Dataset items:

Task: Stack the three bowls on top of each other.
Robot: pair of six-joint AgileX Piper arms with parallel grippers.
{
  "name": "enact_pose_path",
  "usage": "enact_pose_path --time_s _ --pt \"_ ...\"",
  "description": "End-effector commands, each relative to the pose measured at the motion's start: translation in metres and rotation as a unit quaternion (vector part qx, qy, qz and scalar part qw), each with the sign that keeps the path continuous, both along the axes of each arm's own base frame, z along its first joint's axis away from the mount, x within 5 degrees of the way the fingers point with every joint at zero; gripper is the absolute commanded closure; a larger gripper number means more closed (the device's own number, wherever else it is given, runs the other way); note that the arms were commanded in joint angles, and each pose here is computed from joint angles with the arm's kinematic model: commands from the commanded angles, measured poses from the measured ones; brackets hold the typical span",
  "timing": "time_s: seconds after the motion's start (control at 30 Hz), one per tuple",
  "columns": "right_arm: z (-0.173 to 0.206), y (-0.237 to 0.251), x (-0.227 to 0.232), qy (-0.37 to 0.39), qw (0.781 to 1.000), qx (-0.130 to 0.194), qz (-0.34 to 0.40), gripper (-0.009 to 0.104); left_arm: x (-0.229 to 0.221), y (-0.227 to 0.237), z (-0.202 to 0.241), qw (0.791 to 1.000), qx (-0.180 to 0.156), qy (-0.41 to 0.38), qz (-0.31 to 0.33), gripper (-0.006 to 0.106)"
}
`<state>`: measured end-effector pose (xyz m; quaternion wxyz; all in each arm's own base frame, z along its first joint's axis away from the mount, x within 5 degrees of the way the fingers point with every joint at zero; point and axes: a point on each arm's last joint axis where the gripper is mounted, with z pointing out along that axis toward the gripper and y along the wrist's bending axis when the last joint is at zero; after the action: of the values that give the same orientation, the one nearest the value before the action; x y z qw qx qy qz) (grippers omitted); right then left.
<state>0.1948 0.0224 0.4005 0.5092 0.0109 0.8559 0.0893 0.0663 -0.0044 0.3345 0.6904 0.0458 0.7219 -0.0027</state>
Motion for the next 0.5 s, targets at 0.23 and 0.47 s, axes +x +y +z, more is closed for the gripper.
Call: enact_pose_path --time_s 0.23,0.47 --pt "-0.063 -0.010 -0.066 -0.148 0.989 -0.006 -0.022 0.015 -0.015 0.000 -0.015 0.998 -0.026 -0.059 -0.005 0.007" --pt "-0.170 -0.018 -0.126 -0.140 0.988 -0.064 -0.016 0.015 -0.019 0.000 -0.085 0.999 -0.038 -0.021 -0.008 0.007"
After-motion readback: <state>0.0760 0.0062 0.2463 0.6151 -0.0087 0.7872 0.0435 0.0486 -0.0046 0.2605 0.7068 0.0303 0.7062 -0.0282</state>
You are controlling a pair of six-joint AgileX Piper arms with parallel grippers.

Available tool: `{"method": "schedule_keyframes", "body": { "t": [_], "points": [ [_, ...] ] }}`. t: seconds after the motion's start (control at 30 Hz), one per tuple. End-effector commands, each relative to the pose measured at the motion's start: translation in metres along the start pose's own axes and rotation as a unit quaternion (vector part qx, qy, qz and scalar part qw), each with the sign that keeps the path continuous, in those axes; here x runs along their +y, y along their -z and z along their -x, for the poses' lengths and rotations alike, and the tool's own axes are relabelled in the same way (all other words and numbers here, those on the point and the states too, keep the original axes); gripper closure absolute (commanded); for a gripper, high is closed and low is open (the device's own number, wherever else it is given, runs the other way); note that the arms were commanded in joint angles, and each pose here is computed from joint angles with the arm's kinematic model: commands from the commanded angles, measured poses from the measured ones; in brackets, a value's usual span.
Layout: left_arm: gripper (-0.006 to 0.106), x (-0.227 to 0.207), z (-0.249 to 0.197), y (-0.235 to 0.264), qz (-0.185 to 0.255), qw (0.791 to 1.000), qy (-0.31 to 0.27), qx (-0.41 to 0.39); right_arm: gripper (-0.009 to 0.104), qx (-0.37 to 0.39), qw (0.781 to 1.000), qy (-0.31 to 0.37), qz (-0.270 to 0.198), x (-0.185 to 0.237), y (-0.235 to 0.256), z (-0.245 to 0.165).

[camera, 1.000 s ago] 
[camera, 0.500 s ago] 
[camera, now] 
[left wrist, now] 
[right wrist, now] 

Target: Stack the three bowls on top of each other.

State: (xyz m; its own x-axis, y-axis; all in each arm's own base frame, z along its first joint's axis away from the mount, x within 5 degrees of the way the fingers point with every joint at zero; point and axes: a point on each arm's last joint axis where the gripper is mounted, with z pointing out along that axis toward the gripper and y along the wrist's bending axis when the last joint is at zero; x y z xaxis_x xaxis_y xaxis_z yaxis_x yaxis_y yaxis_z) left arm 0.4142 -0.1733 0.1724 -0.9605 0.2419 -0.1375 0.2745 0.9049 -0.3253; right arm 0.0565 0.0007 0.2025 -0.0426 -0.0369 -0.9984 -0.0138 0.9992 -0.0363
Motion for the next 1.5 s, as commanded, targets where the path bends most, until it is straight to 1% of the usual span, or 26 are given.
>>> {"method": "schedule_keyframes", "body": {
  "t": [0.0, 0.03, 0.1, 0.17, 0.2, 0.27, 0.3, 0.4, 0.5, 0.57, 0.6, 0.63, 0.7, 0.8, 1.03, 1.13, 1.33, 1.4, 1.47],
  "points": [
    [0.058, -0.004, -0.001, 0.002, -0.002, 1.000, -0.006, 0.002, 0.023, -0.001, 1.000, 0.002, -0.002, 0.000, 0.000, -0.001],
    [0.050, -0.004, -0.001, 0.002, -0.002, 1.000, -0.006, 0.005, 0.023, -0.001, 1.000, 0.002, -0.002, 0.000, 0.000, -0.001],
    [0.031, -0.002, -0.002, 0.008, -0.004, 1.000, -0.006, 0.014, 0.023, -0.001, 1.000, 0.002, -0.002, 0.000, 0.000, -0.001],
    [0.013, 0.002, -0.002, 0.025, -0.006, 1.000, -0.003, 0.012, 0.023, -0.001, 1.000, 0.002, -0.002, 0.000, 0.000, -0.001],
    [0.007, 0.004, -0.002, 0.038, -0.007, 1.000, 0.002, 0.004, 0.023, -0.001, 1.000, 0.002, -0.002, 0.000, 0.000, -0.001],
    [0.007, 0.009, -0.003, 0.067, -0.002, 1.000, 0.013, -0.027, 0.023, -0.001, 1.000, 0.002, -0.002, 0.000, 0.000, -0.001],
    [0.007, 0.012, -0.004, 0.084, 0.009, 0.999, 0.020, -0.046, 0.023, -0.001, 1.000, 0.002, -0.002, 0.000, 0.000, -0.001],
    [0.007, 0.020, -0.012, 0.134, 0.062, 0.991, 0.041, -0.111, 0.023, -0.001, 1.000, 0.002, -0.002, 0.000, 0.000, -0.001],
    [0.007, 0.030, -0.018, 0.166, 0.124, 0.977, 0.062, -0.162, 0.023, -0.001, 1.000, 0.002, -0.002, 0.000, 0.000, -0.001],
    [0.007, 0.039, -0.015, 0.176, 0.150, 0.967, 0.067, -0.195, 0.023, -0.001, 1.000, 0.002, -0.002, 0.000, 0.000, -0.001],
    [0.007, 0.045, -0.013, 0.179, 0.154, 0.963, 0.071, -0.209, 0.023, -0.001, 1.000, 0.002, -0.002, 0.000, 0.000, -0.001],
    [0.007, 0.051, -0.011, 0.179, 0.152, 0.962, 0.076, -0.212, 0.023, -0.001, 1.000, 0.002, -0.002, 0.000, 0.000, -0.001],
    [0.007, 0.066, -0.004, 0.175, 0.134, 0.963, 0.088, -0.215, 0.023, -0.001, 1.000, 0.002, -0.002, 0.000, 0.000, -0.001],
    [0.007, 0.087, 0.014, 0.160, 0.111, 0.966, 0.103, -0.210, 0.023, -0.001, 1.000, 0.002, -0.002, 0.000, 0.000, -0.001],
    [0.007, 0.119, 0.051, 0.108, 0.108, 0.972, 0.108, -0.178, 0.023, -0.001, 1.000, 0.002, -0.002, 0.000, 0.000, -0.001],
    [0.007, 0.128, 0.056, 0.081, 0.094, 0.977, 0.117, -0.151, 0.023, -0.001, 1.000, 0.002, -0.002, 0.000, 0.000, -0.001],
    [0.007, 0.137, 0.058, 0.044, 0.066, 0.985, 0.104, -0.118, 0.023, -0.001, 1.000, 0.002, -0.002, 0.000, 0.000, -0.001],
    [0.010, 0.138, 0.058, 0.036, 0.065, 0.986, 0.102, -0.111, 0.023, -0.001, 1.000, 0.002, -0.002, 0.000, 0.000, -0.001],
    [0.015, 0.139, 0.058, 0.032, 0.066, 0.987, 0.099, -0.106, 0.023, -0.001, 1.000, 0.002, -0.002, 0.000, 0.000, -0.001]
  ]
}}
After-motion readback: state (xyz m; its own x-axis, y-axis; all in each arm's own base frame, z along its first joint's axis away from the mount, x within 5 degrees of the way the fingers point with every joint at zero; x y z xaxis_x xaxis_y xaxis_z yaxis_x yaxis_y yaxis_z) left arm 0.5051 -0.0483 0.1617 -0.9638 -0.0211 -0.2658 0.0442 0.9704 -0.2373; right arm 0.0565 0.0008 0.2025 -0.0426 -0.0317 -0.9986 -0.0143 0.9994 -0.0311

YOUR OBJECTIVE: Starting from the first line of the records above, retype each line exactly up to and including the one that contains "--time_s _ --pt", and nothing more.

RESULT OF THIS EXERCISE:
Task: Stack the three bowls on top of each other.
Robot: pair of six-joint AgileX Piper arms with parallel grippers.
{
  "name": "enact_pose_path",
  "usage": "enact_pose_path --time_s _ --pt \"_ ...\"",

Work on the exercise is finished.